[473]
Mrs. Fields once told me of the wonderful courage and cheerfulness which belonged to you, enabling you to bear up under exceptional trials, and I imagined you helping the sufferers with tenderness and counsel, but yet, nevertheless, I felt that there must be a bruising weight on your heart.
Dear, honored friend, you who are so ready to give warm fellowship, is it any comfort to you to be told that those afar off are caring for you in spirit, and will be happier for all good issues that may bring you rest?
I cannot, dare not, write more in my ignorance, lest I should be using unreasonable words. But I trust in your not despising this scrap of paper which tells you, perhaps rather for my relief than yours, that I am always in grateful, sweet remembrance of your goodness to me and your energetic labors for all.

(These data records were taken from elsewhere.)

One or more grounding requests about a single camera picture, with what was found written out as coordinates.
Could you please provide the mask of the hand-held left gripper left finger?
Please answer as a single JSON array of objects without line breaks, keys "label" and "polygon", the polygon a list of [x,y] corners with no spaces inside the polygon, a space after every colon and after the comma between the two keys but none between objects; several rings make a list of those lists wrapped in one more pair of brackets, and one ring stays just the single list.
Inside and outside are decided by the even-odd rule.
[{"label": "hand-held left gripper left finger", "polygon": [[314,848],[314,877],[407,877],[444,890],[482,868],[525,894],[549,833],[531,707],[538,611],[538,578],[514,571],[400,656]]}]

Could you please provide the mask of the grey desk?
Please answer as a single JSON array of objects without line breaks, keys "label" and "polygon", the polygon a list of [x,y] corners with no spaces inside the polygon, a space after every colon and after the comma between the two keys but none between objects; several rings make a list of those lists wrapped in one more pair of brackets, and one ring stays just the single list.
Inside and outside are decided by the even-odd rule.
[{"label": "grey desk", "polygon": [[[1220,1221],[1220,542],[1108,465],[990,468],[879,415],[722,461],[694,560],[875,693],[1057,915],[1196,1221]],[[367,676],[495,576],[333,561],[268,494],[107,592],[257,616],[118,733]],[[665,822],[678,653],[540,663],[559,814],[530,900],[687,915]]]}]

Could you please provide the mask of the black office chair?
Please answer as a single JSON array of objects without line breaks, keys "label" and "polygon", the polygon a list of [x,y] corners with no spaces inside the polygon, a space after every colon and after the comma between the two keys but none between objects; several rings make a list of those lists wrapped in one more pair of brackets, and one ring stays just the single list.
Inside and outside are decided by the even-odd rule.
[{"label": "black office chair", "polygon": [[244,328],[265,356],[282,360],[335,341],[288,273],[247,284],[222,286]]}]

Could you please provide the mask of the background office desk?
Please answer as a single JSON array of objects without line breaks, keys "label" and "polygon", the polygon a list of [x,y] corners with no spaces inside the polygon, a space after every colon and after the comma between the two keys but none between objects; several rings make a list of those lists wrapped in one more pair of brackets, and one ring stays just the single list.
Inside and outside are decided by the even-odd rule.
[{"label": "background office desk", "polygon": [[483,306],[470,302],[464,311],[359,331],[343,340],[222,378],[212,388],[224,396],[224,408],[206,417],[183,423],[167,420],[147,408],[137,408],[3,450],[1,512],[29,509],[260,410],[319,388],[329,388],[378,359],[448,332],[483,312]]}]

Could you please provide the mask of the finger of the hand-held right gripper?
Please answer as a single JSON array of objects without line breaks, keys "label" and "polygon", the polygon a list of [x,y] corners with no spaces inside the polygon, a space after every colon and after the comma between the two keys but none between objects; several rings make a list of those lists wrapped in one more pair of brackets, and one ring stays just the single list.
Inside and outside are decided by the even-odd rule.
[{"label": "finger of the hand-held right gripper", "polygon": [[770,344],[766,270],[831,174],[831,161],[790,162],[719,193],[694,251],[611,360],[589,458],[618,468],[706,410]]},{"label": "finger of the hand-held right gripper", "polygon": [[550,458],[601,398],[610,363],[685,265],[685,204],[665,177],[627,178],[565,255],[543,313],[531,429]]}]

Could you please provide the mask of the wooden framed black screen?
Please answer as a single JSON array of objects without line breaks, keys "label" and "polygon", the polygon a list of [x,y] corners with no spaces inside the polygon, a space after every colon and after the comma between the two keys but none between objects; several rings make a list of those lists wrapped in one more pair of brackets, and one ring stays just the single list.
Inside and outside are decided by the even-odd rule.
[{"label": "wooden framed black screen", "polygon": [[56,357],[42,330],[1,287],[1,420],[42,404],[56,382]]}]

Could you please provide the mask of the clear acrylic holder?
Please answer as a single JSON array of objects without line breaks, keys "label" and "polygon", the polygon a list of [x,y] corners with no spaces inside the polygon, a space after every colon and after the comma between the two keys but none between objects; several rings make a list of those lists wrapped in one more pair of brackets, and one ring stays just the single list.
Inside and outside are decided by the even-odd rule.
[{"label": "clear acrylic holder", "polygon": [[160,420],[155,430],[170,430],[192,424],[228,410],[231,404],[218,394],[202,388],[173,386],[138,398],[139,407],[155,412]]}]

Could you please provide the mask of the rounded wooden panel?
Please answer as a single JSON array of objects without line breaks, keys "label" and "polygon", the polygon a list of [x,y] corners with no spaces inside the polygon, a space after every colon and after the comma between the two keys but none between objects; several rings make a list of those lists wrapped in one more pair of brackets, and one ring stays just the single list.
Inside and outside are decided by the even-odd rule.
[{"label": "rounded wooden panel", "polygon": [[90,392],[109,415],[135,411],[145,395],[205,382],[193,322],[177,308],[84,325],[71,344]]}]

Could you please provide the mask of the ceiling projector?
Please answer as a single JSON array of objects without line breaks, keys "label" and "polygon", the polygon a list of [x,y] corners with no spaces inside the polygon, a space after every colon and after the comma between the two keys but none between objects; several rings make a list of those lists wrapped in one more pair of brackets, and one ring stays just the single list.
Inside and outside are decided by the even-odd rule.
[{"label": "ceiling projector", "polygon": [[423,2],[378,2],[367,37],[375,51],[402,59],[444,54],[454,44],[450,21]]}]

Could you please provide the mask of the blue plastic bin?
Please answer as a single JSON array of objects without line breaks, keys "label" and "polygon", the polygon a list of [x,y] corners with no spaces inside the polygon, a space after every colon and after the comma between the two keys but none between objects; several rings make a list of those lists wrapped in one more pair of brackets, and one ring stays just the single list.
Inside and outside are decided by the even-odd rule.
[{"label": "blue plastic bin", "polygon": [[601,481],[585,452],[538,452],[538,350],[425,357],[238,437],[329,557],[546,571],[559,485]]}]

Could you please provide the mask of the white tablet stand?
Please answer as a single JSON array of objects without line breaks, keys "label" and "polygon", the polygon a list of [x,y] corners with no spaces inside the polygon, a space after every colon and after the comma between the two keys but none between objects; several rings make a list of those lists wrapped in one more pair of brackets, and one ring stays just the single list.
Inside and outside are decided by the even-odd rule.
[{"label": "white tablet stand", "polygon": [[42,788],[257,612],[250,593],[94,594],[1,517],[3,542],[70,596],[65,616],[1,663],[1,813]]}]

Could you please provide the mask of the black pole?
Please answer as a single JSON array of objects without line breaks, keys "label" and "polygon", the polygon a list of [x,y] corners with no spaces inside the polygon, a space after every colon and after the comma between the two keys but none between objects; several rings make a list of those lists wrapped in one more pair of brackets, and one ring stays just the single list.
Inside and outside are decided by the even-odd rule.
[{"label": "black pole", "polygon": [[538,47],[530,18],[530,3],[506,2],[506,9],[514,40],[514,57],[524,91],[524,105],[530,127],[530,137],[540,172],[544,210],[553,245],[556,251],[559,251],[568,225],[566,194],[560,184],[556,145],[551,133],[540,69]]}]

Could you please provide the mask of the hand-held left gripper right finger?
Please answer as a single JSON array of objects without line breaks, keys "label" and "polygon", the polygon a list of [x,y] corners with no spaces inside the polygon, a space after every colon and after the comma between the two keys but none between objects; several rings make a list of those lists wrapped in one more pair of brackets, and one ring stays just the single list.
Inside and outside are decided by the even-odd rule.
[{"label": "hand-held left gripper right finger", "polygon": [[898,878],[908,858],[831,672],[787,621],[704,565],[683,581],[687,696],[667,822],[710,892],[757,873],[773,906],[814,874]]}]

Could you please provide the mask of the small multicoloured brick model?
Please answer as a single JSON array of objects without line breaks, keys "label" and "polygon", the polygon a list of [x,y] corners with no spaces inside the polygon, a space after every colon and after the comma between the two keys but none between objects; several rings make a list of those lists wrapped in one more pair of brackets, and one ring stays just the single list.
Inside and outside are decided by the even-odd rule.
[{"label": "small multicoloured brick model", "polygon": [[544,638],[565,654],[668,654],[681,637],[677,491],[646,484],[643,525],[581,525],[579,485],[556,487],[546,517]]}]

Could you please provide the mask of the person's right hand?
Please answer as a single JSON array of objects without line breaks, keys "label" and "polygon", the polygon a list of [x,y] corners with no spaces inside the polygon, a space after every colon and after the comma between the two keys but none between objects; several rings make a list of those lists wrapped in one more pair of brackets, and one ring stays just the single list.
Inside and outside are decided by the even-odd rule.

It was two years or more before Mrs. Stowe replied to these words of sympathy.
Orange-blossom time, Mandarin, March 18, 1876.
My dear friend,--I always think of you when the orange trees are in blossom; just now they are fuller than ever, and so many bees are filling the branches that the air is full of a sort of still murmur.
And now I am beginning to hear from you every month in Harper's. It is as good as a letter.
“Daniel Deronda” has succeeded in awaking in my somewhat worn-out mind an interest.
So many stories are tramping over one's mind in every modern magazine nowadays that one is macadamized, so to speak.
It takes something unusual to make a sensation.